Brace Hemmelgarn-USA TODAY Sports

Jabari Parker's long road to recovery officially starts today.

As expected, the second overall pick in the 2014 draft went under the knife in New York on Monday to repair his torn anterior cruciate ligament. Per the team's official release this evening:

Milwaukee Bucks General Manager John Hammond announced that rookie forward Jabari Parker underwent successful surgery today to repair his left ACL injury. The surgery was performed at the Hospital for Special Surgery in New York by Dr. David Altchek with Bucks orthopaedic physician Dr. Michael Gordon assisting. Parker is expected to miss the remainder of the season while he recovers and progresses through his rehabilitation process. A timeline for his return to basketball activity will be established at a later date. Parker suffered the injury in the third quarter of Milwaukee’s win at Phoenix on Dec. 15.

It's possible Parker could be ready by the start of the 15/16 regular season, but there's a reason the Bucks aren't floating a timetable for his return just yet. Recovery periods for ACL reconstructions typically run anywhere from nine months to a year, in part because the psychological aspects of recovery and rehabilitation can often be just as important as the physical process. So we can hope for the best, but whether that means Parker can play in October 2015 or January 2016 or some other time entirely is going to depend on a lot of things we can't predict right now. Fingers crossed.

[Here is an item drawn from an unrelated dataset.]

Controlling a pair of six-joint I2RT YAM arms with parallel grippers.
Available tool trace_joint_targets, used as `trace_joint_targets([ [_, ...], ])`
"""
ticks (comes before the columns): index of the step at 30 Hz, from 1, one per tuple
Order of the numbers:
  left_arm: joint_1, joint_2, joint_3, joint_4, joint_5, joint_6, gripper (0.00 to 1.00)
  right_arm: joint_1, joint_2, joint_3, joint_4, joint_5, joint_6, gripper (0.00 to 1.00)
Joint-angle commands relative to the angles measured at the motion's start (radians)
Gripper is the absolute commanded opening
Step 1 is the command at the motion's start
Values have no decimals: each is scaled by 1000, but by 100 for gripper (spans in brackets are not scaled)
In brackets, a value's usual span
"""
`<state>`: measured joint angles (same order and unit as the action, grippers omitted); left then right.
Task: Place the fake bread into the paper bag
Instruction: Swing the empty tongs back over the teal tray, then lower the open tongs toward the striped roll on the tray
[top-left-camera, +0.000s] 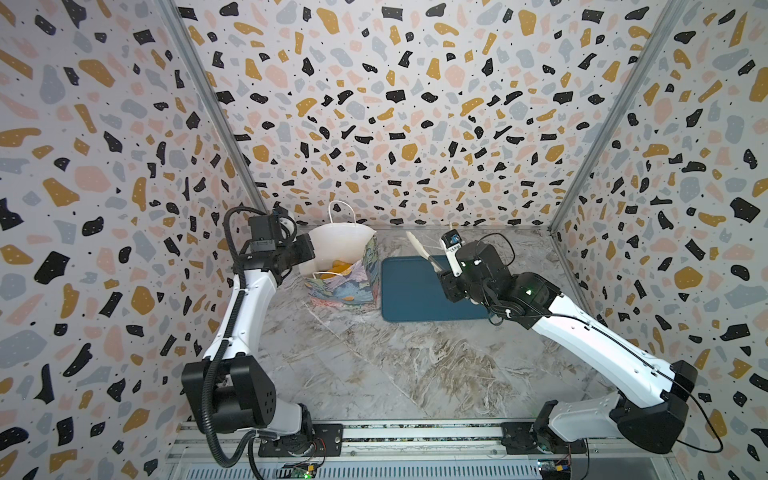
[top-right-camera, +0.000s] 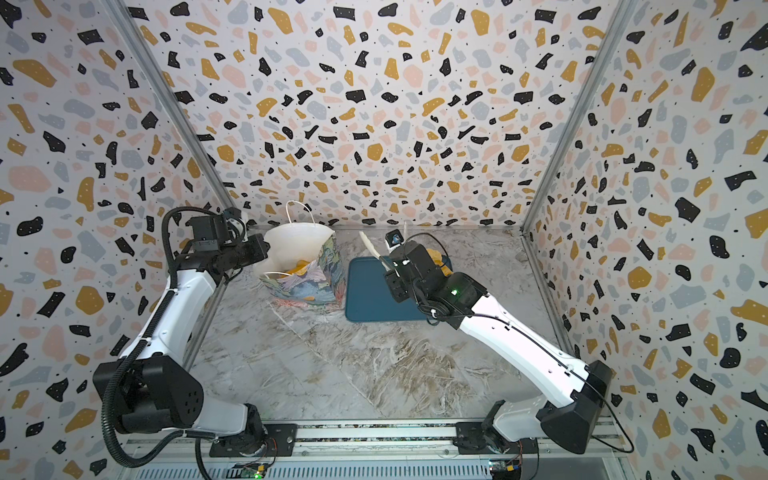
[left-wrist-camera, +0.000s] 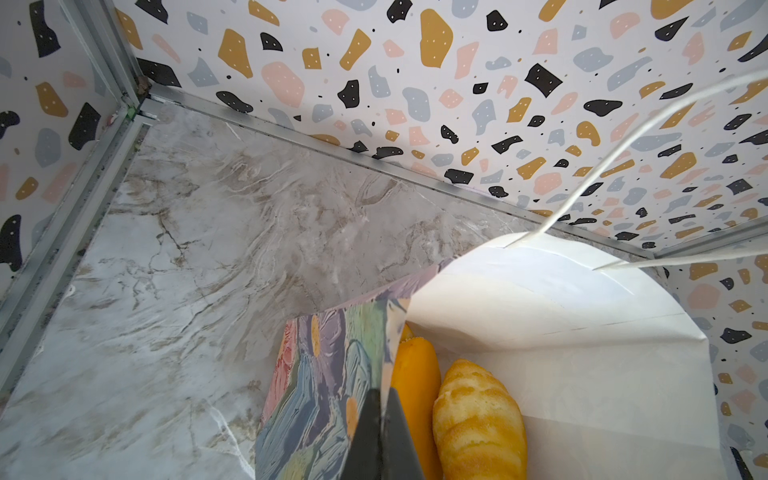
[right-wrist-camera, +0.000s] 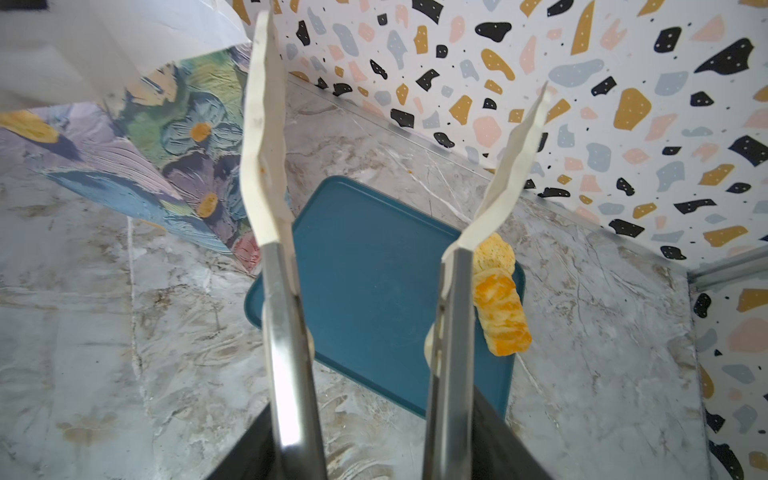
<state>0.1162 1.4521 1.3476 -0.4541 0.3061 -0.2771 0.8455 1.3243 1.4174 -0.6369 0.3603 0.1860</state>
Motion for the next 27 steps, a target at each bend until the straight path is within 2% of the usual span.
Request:
trace_joint_targets([
  [1,-4,-28,-11,22,14,-4,0,-30,-70,-32,65,-15,13,59],
  [12,-4,-27,-11,24,14,-4,0,-127,-119,-210,99,-34,-18,59],
  [27,-4,-26,-13,23,13,-4,0,-244,-135,-368,147,-44,-41,59],
])
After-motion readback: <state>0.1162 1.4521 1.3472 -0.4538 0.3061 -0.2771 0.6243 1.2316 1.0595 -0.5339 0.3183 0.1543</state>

Fortunately, Parker appears to be in very good hands medically. Dr. David Altchek is something of a rock star in the world of orthopedic surgery: He's repaired Mariano Rivera's torn ACL, fixed Maria Sharapova's shoulder, cleaned up Kevin Love's knee, operated on Joe Nathan's elbow, and twice reconstructed Johan Santana's shoulder. He also offered insight into the causes of ACL injuries after Derrick Rose and Iman Shumpert went down with their injuries in 2012. At the time, many were suggesting the league's lockout-compressed schedule played a role in the rash of severe knee injuries suffered by NBA players that season. But Altchek saw no scientific rationale for it:

"There is no evidence that wear and tear, or that kind of issue, playing too much, really has any correlation with ACL injuries in any sport that we've ever studied," Dr. David Altchek from the Hospital for Special Surgery in New York said Sunday.

Altchek said ACL tears, far more common in female athletes, are scary injuries in that there's little explanation for how to prevent them. He said the non-contact version that both Rose and Shumpert sustained are often more prevalent in the strongest, healthiest athletes.

Perhaps most relevantly, he performed ACL reconstructions for both David West and Robbie Hummel, with both returning to the court within a year of their surgeries. West underwent surgery in April 2011, was cleared medically to play just six months later, and played in all 66 games of the lockout-shortened 11/12 season that began in December 2011. Meanwhile, Hummel went to Altchek for his second ACL reconstruction in November 2010, just six months after his first surgery was performed by a Purdue-affiliated surgeon. He returned to full preseason practice the following October and scored 21 points in Purdue's season opener on November 11, 2011.